Vista desde el Duomo

Postales desde los tejados de Florencia

Nuestros rincones favoritos para mirar (desde arriba) a la más bella de Italia

Da igual desde dónde la mires, Florencia es perfecta desde todos los ángulos. Aunque si tenemos que elegir, nos quedamos con estas vistas desde las alturas.

Autora: Eugenia Fernández

Una larga cola en un lateral del Duomo o Catedral de Santa María del Fiore, espera pacientemente su turno para subir a la cúpula de Brunelleschi. Han leído que desde ahí se obtiene una vista inigualable de Florencia, sus ‘palazzos’ y el Campanile de Giotto, una joya de 84 metros de altura y casi siete siglos de antigüedad. Es verdad, se contempla todo eso y mucho más. Lo único malo que tiene la cúpula de Brunelleschi es que desde su mirador no se ve la cúpula de Brunelleschi. La buena noticia es que se ve desde casi cualquier otro mirador de la ciudad.

La Piazzale Michelangelo es uno de los imprescindibles. Situada sobre una colina en la orilla izquierda del río Arno, esta plaza atrae a tantos visitantes como el David de Miguel Ángel o la Galería de los Uffizi. Pero desde todas las terrazas de Florencia no se puede obtener una imagen del Duomo, el Ponte Vecchio y la torre de la Signoria en una misma foto. En verano, la costumbre es sentarse en sus escaleras para ver caer al sol por detrás del Ponte Vecchio, casi siempre con las canciones de algún músico callejero de fondo y una botella de vino o una Peroni (chela italiana) para compartir. Si sigues subiendo llegarás a la basílica de San Miniato al Monte, la única iglesia románica en la ciudad del Renacimiento y un auténtico regalo para la vista, tanto por fuera como en su interior.

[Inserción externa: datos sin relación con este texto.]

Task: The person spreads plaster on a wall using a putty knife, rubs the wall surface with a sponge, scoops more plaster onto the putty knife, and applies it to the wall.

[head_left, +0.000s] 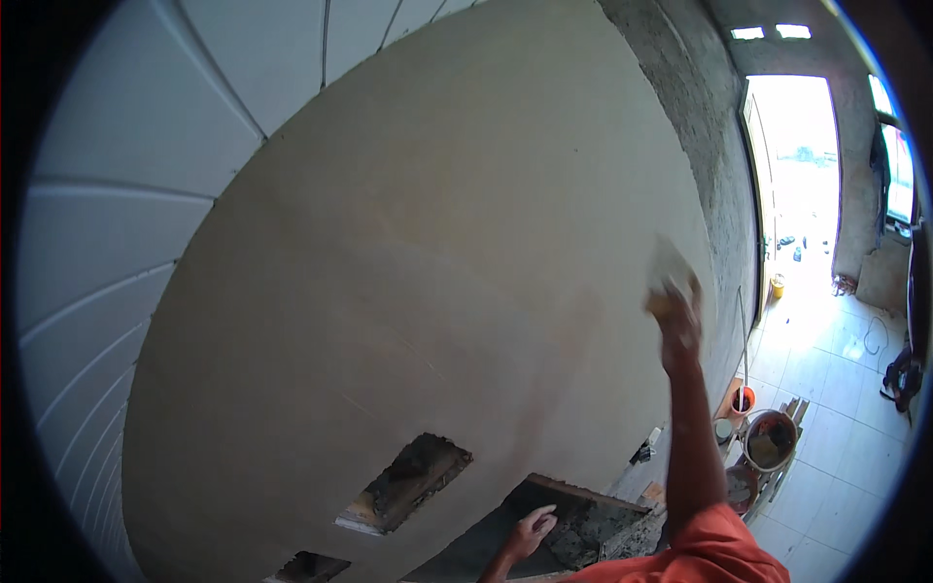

La Torre de San Niccolò es otro de los miradores clásicos para contemplar Florencia desde arriba. Formaba parte de la muralla defensiva y es la única de las puertas de la ciudad que ha llegado intacta hasta nuestros días. Desde lo alto de sus 30 metros –la altura perfecta para los que estén cansados de subir escalones, especialmente, después de la cúpula y el Campanile– se obtiene casi la misma vista que desde la Piazzale Michelangelo, solo que en un ambiente más íntimo y sin espontáneos que estropeen tus selfies paseando por detrás.
Pero la clásica Florencia también tiene opciones más actuales para disfrutar de sus iglesias y monumentos sin renunciar al ‘brunch’. O a los ‘rooftop bars’ con piscina, como el Empireo del Hotel Plaza Lucchesi, con vistas 360º de la ciudad, o la terraza del Grand Hotel Minerva, ‘el settimo cielo’ según sus huéspedes, situada junto a la iglesia de Santa Maria Novella. La Terrazza, sobre la torre medieval Consorti, demuestra que es posible mirar al pasado y al futuro al mismo tiempo, aunque para reservar una mesa hay que invocar el ‘carpe diem’ y disfrutar del presente sin pensar en el precio de sus exclusivos cócteles. Las vistas del Duomo, el Palazzo Vecchio y el Forte Belvedere ayudan.

 

Para presupuestos más ajustados, incluso para estudiantes, nada como la Caffeteria delle Oblate, una biblioteca pública a escasos minutos del Duomo. Abrió sus puertas en 2007, convirtiendo un antiguo convento de clausura en un centro cultural, donde conviven el Museo de la Prehistoria con estaciones multimedia y servicio de prestamos de libros y CDs. En su cafetería se puede tomar, además el típico aperitivo italiano, un completo buffet de comida casera. Otra ventaja es que sin necesidad de subir mucho, se tiene una perspectiva única de la cúpula de Brunelleschi. Si sientes vértigo aquí no es por la altura, es uno de los síntomas del síndrome de Stendhal, el mismo que sintió el escritor francés ante la abrumadora belleza de Florencia.